------ Dataset records ------

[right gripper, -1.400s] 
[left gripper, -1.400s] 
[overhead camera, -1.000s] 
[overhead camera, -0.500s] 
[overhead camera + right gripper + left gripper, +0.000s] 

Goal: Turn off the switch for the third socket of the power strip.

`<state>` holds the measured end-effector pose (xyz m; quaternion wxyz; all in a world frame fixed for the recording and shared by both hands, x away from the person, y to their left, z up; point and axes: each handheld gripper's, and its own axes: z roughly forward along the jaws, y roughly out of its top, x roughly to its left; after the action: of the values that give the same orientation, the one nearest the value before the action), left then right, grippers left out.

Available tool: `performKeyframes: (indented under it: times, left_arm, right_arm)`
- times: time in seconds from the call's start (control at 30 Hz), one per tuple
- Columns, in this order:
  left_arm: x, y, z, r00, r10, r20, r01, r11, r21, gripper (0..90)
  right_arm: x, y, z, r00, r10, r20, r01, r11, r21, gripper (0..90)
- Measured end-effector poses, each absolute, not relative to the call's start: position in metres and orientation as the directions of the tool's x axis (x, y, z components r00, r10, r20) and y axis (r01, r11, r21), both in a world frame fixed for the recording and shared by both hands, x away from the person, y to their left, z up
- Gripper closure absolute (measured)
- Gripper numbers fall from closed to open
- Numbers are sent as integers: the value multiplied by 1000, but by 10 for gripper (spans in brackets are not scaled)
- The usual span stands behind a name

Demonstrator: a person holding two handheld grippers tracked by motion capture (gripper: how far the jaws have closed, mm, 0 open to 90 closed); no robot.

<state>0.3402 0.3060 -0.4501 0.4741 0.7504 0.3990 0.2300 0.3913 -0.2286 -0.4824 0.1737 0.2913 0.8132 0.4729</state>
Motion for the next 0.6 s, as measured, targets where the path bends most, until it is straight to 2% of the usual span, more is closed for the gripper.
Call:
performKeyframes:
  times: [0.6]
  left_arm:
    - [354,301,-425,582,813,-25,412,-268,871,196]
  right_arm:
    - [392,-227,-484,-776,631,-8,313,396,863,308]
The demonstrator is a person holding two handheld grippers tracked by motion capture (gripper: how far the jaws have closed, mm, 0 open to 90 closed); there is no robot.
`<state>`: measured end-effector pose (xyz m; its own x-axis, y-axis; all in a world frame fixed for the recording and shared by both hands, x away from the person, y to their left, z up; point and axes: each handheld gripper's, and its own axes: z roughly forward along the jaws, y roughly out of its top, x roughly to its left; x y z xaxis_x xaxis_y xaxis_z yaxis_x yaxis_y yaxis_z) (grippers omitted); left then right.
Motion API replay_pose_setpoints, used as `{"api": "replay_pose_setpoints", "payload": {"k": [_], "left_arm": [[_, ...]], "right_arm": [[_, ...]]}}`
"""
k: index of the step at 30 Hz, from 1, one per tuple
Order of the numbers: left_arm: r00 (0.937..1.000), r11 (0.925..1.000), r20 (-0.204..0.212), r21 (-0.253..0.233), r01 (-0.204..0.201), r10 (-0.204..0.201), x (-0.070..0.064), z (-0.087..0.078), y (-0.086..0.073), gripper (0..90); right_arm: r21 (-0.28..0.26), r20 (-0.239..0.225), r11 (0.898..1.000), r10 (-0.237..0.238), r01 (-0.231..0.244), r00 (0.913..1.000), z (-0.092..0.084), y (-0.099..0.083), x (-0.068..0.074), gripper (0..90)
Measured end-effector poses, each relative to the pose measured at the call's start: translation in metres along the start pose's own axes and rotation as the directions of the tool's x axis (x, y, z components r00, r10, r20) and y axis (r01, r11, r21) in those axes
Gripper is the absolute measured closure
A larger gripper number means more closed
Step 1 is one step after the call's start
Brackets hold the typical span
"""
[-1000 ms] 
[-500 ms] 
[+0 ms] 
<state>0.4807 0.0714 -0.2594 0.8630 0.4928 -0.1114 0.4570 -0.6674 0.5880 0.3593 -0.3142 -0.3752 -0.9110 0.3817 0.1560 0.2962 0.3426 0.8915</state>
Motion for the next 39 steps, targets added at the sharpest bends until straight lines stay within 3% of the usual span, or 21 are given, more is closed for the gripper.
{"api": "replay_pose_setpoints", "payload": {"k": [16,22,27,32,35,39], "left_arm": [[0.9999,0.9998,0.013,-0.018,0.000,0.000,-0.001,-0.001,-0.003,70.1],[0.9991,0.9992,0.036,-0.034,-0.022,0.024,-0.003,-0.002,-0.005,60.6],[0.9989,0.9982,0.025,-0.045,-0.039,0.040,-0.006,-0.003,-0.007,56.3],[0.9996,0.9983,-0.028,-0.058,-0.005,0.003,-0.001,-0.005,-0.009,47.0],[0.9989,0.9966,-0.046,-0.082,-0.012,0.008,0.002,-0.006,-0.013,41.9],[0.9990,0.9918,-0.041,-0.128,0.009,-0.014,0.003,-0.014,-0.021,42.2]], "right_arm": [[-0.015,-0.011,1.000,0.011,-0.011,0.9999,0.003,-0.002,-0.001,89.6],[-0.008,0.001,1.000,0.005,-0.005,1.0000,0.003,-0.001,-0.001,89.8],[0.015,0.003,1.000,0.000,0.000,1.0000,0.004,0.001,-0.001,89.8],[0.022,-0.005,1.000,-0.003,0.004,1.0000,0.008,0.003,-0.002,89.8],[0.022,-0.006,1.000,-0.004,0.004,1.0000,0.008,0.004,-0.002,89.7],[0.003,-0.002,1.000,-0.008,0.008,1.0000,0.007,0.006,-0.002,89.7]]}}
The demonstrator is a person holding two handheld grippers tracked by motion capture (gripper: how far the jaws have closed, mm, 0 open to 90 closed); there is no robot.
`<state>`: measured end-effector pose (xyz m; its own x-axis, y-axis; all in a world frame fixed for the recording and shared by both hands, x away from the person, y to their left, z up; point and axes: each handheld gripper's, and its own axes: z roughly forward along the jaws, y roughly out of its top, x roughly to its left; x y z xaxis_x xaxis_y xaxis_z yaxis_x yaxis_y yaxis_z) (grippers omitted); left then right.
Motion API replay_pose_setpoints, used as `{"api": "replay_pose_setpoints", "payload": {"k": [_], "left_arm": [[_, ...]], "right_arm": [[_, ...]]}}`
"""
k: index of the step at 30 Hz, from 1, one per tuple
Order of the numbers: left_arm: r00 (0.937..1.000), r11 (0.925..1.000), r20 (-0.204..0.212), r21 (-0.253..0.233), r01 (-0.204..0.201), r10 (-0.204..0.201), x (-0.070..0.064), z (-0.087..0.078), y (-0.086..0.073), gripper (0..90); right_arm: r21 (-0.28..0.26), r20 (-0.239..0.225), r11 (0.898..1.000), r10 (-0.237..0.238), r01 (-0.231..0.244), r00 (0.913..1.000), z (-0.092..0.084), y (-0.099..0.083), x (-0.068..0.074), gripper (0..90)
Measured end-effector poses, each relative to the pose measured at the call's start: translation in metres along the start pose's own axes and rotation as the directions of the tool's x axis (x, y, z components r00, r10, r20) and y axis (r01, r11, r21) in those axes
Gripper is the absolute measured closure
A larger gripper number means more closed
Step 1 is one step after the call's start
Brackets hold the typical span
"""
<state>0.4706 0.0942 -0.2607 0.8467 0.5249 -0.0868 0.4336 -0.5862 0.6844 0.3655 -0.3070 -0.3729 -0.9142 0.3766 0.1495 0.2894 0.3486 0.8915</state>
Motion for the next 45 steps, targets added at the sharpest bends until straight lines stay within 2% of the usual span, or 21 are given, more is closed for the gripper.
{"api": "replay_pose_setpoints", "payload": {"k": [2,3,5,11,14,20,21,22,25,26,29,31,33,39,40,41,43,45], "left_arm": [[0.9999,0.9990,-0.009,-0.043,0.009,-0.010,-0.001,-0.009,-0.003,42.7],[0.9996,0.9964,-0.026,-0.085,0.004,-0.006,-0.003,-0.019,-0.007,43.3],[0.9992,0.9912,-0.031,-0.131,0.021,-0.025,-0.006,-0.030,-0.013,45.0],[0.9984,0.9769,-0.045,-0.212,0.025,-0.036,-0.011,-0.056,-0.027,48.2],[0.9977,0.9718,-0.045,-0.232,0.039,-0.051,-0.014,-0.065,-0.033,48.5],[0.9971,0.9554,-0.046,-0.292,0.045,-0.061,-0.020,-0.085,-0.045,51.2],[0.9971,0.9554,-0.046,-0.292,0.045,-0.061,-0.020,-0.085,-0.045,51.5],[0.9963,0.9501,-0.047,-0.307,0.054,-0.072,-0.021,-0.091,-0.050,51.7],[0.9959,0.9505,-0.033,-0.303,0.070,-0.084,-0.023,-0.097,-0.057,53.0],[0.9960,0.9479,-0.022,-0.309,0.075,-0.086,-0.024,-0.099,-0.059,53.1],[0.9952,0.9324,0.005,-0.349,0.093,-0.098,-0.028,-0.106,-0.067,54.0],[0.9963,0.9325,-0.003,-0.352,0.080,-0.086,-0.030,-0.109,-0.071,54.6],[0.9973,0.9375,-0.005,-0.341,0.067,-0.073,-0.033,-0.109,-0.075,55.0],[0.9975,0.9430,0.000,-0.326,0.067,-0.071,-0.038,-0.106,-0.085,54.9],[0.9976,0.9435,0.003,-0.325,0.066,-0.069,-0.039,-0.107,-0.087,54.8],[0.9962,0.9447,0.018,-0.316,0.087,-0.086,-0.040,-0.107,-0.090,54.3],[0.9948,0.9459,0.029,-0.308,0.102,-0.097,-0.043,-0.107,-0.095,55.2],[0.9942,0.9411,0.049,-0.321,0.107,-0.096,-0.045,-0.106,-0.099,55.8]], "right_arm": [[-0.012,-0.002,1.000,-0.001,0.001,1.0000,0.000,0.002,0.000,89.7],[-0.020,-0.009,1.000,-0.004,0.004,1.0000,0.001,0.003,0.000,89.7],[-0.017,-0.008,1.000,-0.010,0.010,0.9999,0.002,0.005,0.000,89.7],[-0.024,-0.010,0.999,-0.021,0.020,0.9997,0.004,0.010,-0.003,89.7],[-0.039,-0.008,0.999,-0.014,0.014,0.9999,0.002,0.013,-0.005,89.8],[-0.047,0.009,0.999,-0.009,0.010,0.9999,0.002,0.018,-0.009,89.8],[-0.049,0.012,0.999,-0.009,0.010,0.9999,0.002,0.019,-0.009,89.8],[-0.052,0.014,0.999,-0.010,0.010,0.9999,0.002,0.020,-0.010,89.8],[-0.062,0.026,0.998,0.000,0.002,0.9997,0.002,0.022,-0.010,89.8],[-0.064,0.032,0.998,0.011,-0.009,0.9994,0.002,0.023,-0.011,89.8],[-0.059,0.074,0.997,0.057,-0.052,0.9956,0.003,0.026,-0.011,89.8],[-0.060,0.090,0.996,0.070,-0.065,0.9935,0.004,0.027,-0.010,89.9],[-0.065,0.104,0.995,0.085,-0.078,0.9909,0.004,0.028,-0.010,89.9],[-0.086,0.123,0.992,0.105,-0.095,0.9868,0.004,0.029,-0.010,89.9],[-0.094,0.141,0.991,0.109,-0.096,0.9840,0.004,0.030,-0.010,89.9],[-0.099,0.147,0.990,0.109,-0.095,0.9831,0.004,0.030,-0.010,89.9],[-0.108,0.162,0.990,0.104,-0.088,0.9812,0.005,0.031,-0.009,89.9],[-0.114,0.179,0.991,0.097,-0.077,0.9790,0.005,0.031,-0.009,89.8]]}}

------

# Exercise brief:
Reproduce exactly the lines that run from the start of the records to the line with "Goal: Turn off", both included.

# Response area:
[right gripper, -1.400s] 
[left gripper, -1.400s] 
[overhead camera, -1.000s] 
[overhead camera, -0.500s] 
[overhead camera + right gripper + left gripper, +0.000s] 

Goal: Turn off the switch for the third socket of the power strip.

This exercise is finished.